◆ Work request
Please return the full listing. Every line must match exactly.

□ □ □

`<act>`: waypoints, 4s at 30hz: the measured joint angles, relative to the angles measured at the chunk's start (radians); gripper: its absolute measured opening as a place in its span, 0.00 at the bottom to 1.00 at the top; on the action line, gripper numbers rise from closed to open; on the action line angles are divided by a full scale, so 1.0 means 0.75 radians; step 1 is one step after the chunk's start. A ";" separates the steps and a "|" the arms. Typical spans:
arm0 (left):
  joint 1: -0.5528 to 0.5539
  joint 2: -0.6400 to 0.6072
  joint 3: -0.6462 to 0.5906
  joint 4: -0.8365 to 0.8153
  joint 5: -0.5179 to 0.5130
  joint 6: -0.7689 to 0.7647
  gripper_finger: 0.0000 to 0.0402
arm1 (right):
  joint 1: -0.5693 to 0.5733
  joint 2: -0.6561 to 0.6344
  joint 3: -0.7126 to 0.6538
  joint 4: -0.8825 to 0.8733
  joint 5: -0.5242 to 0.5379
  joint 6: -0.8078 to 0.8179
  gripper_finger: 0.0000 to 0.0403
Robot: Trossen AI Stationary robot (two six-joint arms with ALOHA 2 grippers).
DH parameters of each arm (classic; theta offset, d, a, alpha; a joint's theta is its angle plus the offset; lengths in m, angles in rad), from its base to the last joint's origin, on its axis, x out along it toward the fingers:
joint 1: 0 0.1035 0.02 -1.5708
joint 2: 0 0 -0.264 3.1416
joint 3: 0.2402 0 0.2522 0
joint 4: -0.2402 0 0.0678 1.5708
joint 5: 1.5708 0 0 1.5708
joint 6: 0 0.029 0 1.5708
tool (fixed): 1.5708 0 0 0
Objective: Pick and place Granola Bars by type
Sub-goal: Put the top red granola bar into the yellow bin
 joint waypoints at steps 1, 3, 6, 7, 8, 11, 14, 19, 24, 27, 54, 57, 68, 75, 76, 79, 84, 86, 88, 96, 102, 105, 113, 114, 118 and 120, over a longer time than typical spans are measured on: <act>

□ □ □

◆ Solution below
`<act>`: waypoints, 4s at 30hz: the measured joint angles, relative to the angles measured at the chunk's start (radians); gripper: its absolute measured opening as a place in its span, 0.00 at the bottom to 1.00 at the top; on the action line, gripper numbers rise from closed to open; on the action line angles are divided by a full scale, so 1.0 means 0.75 radians; step 1 is one step after the chunk's start. A ";" separates the steps and a "|" the arms. Typical spans:
arm0 (left):
  joint 1: -0.5528 to 0.5539
  joint 2: -0.6400 to 0.6072
  joint 3: -0.6462 to 0.5906
  joint 4: -0.8365 to 0.8153
  joint 5: -0.5179 to 0.5130
  joint 6: -0.7689 to 0.7647
  gripper_finger: 0.0000 to 0.0402
arm1 (right):
  joint 1: -0.5693 to 0.5733
  joint 2: -0.6561 to 0.6344
  joint 3: -0.7126 to 0.6538
  joint 4: -0.8825 to 0.8733
  joint 5: -0.5242 to 0.5379
  joint 6: -0.8078 to 0.8179
  gripper_finger: 0.0000 to 0.0403
Robot: Trossen AI Stationary robot (two six-joint arms with ALOHA 2 grippers).
DH parameters of each arm (classic; theta offset, d, a, alpha; a joint's theta is its angle plus the offset; lengths in m, angles in rad), from its base to the last joint's origin, on its axis, x out along it toward the fingers:
joint 1: 0 0.1035 0.02 -1.5708
joint 2: 0 0 -0.264 3.1416
joint 3: 0.2402 0 0.2522 0
joint 4: -0.2402 0 0.0678 1.5708
joint 5: 1.5708 0 0 1.5708
joint 6: 0 0.029 0 1.5708
tool (fixed): 1.5708 0 0 0
Objective: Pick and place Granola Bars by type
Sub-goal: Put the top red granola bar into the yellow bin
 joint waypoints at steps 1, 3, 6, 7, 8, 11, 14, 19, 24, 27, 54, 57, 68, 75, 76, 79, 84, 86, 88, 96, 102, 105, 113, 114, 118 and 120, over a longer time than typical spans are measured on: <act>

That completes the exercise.